(Beginning of Raw data)

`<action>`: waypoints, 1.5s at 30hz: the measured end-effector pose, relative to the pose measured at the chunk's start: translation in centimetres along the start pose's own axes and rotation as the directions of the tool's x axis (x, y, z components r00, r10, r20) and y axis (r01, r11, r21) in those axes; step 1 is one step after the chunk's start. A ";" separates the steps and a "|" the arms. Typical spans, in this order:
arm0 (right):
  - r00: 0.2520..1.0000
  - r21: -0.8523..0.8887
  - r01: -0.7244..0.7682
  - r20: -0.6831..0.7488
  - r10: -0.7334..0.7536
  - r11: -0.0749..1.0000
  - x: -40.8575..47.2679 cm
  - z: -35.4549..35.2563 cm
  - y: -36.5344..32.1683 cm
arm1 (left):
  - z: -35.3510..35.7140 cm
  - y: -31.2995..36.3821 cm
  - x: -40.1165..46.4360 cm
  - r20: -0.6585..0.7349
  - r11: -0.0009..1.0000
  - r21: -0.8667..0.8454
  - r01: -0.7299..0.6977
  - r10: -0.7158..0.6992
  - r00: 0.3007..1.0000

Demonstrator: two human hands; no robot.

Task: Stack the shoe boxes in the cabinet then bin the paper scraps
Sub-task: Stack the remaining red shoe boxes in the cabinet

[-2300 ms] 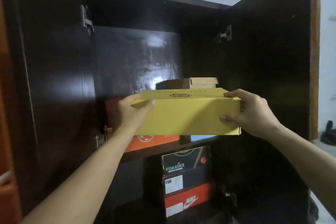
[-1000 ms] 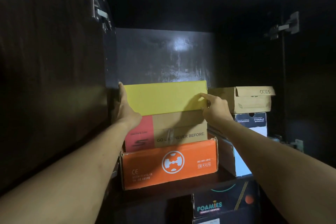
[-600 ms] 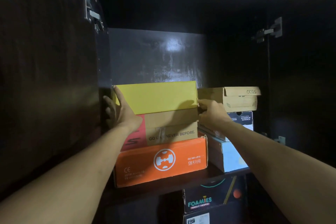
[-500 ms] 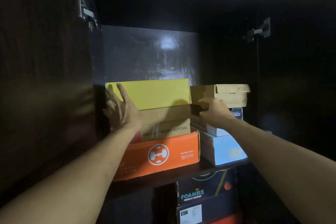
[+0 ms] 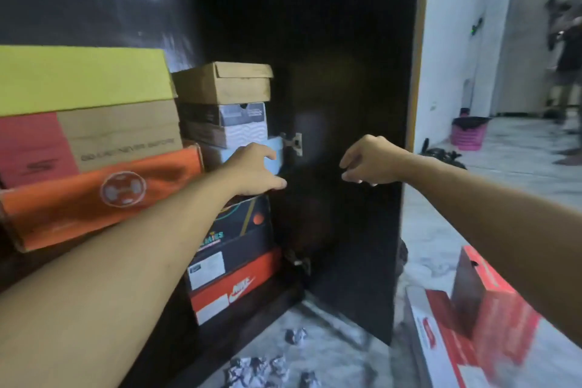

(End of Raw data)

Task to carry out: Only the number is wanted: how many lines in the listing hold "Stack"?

Written answer: 2